Mogłoby się wydawać, że ostatnia konferencja prasowa prezesa NBP to tylko kolejny spektakl potwierdzający jego słabe przygotowanie do tej ważnej dla bezpieczeństwa ekonomicznego kraju funkcji. Sprawa jest jednak dużo poważniejsza, bo w wypowiedzi pojawiły się nowe wątki, które każą obawiać się nie tylko o dalszy przebieg inflacji i wzrostu gospodarczego, ale i o przyszłą stabilność sektora finansów publicznych i finansowego, a w efekcie także stabilność polityczną.
Wystarczy być
W zakresie wywiązywania się NBP z funkcji informacyjno-komunikacyjnych banku centralnego wystąpienie prezesa należy ocenić jako dalsze obniżenie i tak już niskiego poziomu merytorycznego. Jego odpowiedź na pytania o perspektywy gospodarcze i o przyszłą politykę pieniężną można podsumować tak: proszę mnie nie pytać o to, co będzie za miesiąc, proszę mnie o to zapytać za miesiąc, ale proszę mnie wówczas przypadkiem nie pytać, co będzie za kolejny miesiąc, bo tego też nie będę wiedział. To kompromitujące, ale bardzo wygodne podejście, gdyż łatwiej jest wówczas „sprzedać” otoczeniu przekaz, że podjęta decyzja była w 100 proc. właściwa, bo odzwierciedlała występujący w danym dniu bilans ryzyk.

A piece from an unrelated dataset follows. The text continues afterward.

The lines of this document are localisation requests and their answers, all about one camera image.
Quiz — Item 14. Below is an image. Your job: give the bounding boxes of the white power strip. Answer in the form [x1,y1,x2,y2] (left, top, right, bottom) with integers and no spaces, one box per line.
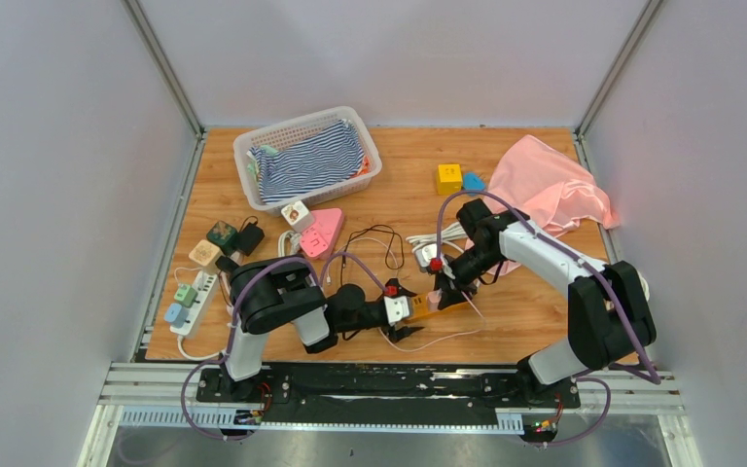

Dzieląc się głęboką myślą, że „stopy mają to do siebie, że raz idą w górę, raz w dół”, prezes przybliżył się bardzo do Chaunceya Gardinera, bohatera zekranizowanej satyrycznej minipowieści Jerzego Kosińskiego „Wystarczy być”, w którego enigmatyczno-metaforyczne wypowiedzi w TV w rodzaju: „po wiośnie i lecie przychodzi jesień i zima, a potem znowu mamy wiosnę i lato”, z zapartym tchem wsłuchiwali się komentatorzy ekonomiczni i polityczni, próbując rozszyfrować przyszłą koniunkturę.
Przy trwałym już procesie łamania przez prezesa NBP standardów komunikacyjnych banków centralnych prawdziwy jakościowy przełom dokonał się w jego sposobie „zarządzania prawdą”. Otóż wyparł się on własnych słów ze stycznia ub.r. o zerowym prawdopodobieństwie podwyżek stóp i to wiedząc, że ówczesna deklaracja zostanie natychmiast przypomniana w mediach. Tak więc syndrom szatniarza z filmu „Miś” dotarł już do NBP, co potwierdza lekceważący stosunek prezesa do najważniejszego zasobu banku centralnego, za jaki powszechnie uznaje się jego wiarygodność.
W kraju demokratycznym, respektującym trójpodział władzy i własną konstytucję, po takiej wypowiedzi prezesa banku centralnego prawdopodobieństwo jego wyboru na drugą kadencję spadłoby praktycznie do zera. Być może poziom merytoryczny wypowiedzi byłby wyższy, a stopień arogancji mniejszy, gdyby w konferencjach prasowych – jak przez wiele lat – uczestniczyli też dwaj inni członkowie RPP. Jak już jednak wiadomo na podstawie opublikowanych wyników głosowania, na koniec swojej kadencji poprzednia Rada zadbała w komplecie o komunikacyjny monopol prezesa, a pozycja monopolistyczna nie sprzyja poprawie jakości produktu.